Seeking to increase the young farmer demographic and provide it a better chance to thrive, the bipartisan Beginning Farmer and Rancher Opportunity Act of 2011 has been introduced in the House. An identical bill is expected to be introduced in the Senate in early November.

According to the National Sustainable Agriculture Coalition (NSAC),which pushed for the legislation, the bill “addresses many of the barriers that new agriculture entrepreneurs face such as limited access to land and markets, hyper land price inflation, high input costs, and a lack of sufficient support networks.”

On Thursday morning, Delta Farm Press spoke with Juli Obudzinski, policy specialist with the NSAC, about the legislation, why the coalition sees the young farmer issue as a priority and how military veterans figure in. Among her comments:

On how the bill came to be…

“As a coalition, we have about 82 organizations across the country. We’ve been working with six of those on this legislation. It’s been about a two-year process…

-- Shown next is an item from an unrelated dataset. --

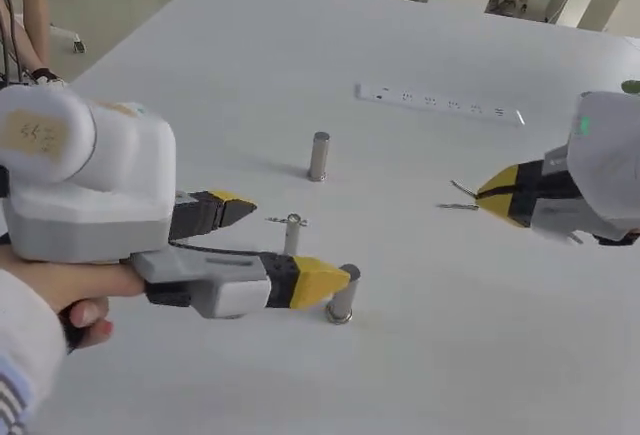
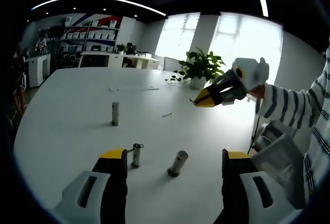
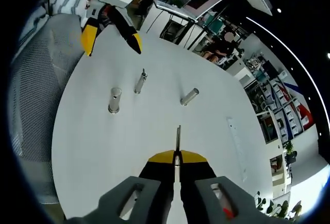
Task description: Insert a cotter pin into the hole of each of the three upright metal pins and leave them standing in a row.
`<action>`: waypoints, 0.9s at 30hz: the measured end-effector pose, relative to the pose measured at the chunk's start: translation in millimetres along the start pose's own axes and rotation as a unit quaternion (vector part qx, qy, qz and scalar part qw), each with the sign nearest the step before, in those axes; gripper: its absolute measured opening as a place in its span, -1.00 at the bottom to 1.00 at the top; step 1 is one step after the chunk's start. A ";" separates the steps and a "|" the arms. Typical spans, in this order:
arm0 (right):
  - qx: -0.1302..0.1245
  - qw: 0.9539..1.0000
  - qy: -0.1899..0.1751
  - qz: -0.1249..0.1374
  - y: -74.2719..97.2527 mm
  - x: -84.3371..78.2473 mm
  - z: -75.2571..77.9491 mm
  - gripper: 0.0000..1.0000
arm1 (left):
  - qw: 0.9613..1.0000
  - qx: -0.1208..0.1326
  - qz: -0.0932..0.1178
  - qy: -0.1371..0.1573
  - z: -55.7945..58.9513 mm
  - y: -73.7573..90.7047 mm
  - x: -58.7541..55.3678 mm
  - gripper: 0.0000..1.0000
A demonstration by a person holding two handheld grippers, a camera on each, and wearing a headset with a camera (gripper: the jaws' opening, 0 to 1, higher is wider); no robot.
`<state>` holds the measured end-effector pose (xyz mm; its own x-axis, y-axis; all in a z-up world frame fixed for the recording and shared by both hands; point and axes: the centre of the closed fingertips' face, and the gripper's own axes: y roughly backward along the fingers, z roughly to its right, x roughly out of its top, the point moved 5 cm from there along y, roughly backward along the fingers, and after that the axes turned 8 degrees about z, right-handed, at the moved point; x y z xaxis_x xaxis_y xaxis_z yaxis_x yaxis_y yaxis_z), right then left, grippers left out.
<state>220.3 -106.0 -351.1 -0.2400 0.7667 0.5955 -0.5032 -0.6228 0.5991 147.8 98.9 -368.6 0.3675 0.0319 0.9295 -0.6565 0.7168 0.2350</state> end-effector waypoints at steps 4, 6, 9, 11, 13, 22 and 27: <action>-0.018 1.000 0.006 0.010 5.2 7.9 -8.8 -1.00 | 1.000 -0.005 0.008 0.005 4.0 -3.8 3.2 0.43; -0.019 1.000 0.003 0.019 4.9 11.3 -16.1 -1.00 | 1.000 -0.010 0.010 0.009 6.1 -7.1 4.2 0.40; -0.016 1.000 0.005 0.022 3.6 13.6 -25.5 -1.00 | 1.000 -0.017 0.007 0.010 9.2 -11.5 4.8 0.36; -0.011 1.000 0.000 0.027 2.2 14.6 -31.3 -1.00 | 1.000 -0.018 0.005 0.010 10.7 -14.6 5.0 0.34; -0.008 0.999 -0.010 0.045 0.5 17.2 -37.7 -1.00 | 1.000 -0.022 0.005 0.016 12.5 -16.7 5.2 0.29; -0.021 0.998 -0.003 0.067 6.6 30.4 -48.4 -1.00 | 0.997 -0.033 0.019 0.060 22.1 -25.3 1.9 0.01; -0.019 0.997 0.034 0.064 10.4 38.6 -53.9 -1.00 | 0.995 -0.040 0.022 0.087 29.9 -29.6 -1.7 -0.10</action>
<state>161.0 -74.5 -350.8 -0.3592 0.6912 0.6271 -0.4960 -0.7106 0.4991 146.9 56.8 -368.7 0.4539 0.1795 0.8728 -0.6218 0.7654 0.1659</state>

“A similar bill was done for the last farm bill. The vision is to get the proposals out there that deal specifically with beginning farmer issues as a ‘marker’ bill in the lead-up to the next farm bill. … It’s meant to get support on the Hill – especially finding champions in Congress who will support beginning farmer issues.”

Was your timeline moved up because of the super committee?

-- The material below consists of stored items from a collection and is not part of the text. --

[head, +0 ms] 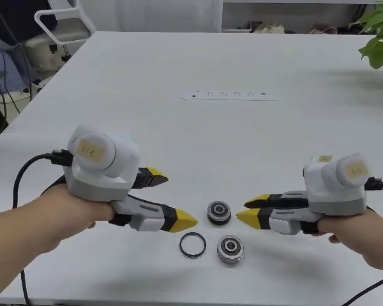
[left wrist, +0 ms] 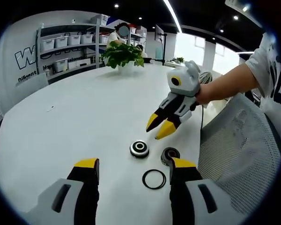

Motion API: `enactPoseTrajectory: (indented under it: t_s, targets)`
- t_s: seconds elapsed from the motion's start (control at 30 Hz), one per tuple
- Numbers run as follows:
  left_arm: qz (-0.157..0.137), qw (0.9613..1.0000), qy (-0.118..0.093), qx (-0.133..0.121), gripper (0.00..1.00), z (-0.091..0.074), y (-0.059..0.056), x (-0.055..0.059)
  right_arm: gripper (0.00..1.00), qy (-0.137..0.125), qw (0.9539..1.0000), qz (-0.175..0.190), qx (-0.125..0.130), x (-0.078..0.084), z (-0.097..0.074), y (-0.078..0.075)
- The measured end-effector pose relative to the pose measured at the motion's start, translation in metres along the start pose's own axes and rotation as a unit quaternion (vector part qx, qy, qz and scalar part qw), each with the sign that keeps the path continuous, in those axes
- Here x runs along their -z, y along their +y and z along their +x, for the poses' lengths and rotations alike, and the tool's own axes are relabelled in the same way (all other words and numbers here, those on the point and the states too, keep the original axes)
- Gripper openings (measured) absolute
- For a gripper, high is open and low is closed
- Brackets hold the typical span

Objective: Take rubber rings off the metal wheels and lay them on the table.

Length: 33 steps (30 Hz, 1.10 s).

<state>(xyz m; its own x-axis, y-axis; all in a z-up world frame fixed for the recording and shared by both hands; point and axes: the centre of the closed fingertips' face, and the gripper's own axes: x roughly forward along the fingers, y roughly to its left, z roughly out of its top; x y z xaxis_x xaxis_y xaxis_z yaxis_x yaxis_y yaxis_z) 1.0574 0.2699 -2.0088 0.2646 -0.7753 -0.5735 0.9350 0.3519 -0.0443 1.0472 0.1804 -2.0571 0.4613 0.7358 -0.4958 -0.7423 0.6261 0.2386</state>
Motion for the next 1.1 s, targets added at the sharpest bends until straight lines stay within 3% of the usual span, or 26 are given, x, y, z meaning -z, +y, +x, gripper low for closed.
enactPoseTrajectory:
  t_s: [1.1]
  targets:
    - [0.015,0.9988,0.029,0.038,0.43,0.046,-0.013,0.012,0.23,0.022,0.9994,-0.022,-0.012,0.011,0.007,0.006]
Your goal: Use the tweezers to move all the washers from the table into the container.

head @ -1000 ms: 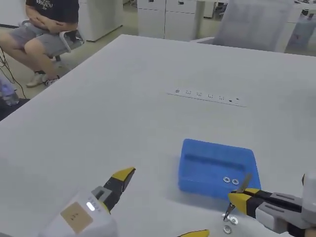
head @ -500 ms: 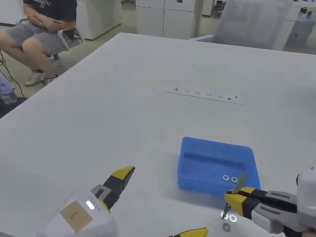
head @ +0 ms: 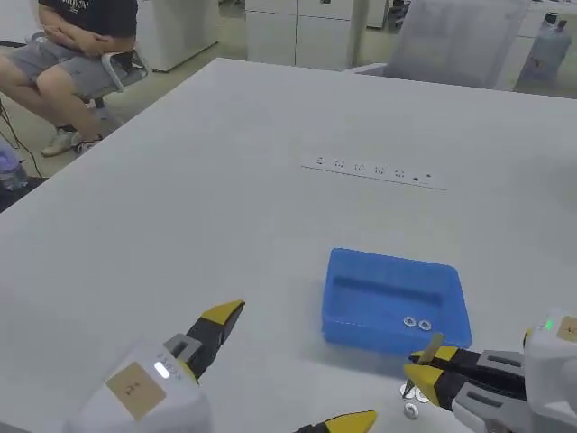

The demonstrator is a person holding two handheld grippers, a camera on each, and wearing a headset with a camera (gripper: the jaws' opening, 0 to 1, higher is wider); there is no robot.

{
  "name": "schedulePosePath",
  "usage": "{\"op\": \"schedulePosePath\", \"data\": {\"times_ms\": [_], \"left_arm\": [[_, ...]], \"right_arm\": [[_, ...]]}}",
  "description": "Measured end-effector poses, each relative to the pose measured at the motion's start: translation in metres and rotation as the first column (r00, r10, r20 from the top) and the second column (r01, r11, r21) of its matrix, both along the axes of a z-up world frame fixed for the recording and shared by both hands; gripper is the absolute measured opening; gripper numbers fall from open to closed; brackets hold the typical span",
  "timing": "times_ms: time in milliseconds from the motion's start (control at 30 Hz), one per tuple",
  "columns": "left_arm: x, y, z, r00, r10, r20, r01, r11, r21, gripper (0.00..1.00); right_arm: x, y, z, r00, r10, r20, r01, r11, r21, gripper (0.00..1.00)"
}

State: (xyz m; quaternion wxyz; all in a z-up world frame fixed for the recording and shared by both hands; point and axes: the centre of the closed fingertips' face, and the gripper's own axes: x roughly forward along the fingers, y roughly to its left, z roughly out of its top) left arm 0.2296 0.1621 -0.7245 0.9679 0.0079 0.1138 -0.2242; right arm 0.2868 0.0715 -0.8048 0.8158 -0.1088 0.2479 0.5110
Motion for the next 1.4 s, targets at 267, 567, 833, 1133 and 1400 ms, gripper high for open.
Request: {"op": "schedulePosePath", "data": {"times_ms": [267,567,833,1133,1400], "left_arm": [[0.0,0.0,0.0,1.0,0.001,0.0,-0.001,1.0,-0.003,0.89],[0.0,-0.001,0.0,1.0,-0.005,0.003,0.005,1.0,0.003,0.88],[-0.001,-0.001,0.0,1.0,-0.005,0.002,0.005,1.0,0.007,0.88],[0.0,0.001,-0.001,1.0,0.003,0.002,-0.003,1.0,0.025,0.87],[0.0,0.002,-0.003,1.0,0.003,-0.004,-0.003,1.0,0.031,0.86]], "right_arm": [[0.019,0.0,0.051,0.993,-0.099,-0.064,0.11,0.974,0.197,0.02],[0.037,0.004,0.072,0.994,-0.109,-0.031,0.113,0.97,0.214,0.03],[0.06,0.008,0.068,0.991,-0.131,-0.036,0.136,0.97,0.201,0.03],[0.089,0.015,0.042,0.985,-0.142,-0.1,0.156,0.976,0.153,0.03],[0.098,0.017,0.02,0.979,-0.145,-0.14,0.161,0.981,0.108,0.03]]}}
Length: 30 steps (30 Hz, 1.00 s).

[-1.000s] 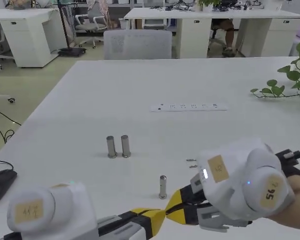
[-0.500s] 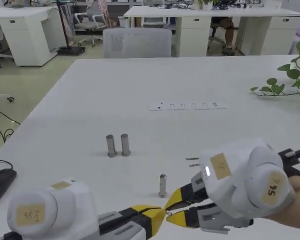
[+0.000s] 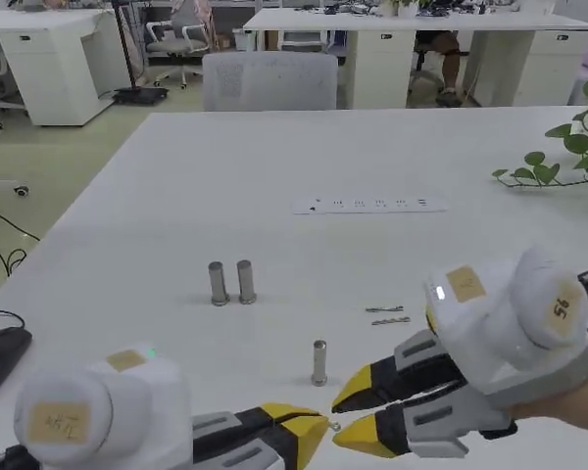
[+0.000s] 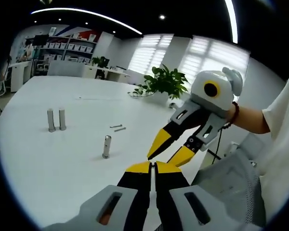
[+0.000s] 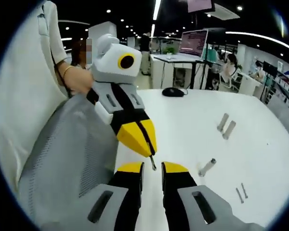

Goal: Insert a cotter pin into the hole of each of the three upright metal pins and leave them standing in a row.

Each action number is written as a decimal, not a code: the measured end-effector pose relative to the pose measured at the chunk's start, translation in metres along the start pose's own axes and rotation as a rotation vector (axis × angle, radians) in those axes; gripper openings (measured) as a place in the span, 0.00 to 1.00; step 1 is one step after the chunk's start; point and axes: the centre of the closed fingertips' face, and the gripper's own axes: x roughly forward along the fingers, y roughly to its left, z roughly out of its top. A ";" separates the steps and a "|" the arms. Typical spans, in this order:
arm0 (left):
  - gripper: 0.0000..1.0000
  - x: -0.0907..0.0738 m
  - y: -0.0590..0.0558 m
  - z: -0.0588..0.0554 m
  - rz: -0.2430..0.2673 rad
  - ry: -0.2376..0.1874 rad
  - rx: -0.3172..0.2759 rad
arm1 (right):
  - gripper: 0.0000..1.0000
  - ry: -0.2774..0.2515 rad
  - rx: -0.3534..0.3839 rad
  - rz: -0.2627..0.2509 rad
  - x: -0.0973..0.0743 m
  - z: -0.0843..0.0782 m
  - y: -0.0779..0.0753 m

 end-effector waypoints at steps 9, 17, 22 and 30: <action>0.00 0.000 -0.013 -0.005 -0.066 0.037 0.084 | 0.16 -0.022 0.070 0.106 -0.006 -0.010 0.013; 0.00 0.002 -0.028 -0.011 -0.136 0.068 0.156 | 0.15 -0.017 0.095 0.182 -0.006 -0.018 0.025; 0.00 0.002 -0.036 -0.011 -0.170 0.070 0.177 | 0.14 -0.015 0.095 0.211 -0.005 -0.020 0.031; 0.00 0.001 -0.040 -0.015 -0.186 0.083 0.182 | 0.08 -0.021 0.072 0.236 -0.005 -0.021 0.039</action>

“We’ve wanted to introduce the bill earlier than it (was). Obviously, there are a lot of things that can hold up a bill – communicating between offices, getting sign-offs.

“But definitely, with the super committee process, we were told many times by any offices ‘you have to get your proposals out if they’re going to be seriously considered.’

“We are working with a speeded-up timeline.”

On why the legislation is needed…

“A core issue for NSAC is making sure beginning and young farmers have opportunities in agriculture. Specifically, those who would practice sustainable agriculture and small and mid-size farmers.

“There is a host of issues (to cite) as reasons for this legislation. The average age of the farmers in this country is only going up. USDA Deputy Secretary Kathleen Merrigan has said the average farmer age is between 55 and 57…

“If we aren’t bringing young people in to replace (farmers who retire) it means the farms will just become bigger and continue to consolidate. That has a negative impact on rural communities…

“Another issue is the increasing demand for local and regional food systems. A lot of consumers want to buy local food. We need beginning farmers to serve and produce for such markets. The demand has historically outstripped the supply for them.

“There is also the issue of access to credit. Many times, beginning farmers find access to credit is one of the biggest barriers to getting into farming along with access to land and high land costs.

“A lot of the provisions in the bill strive to improve access to credit for the young farmer demographic. We want to make sure the credit programs in the USDA work for beginning farmers and cater to them.”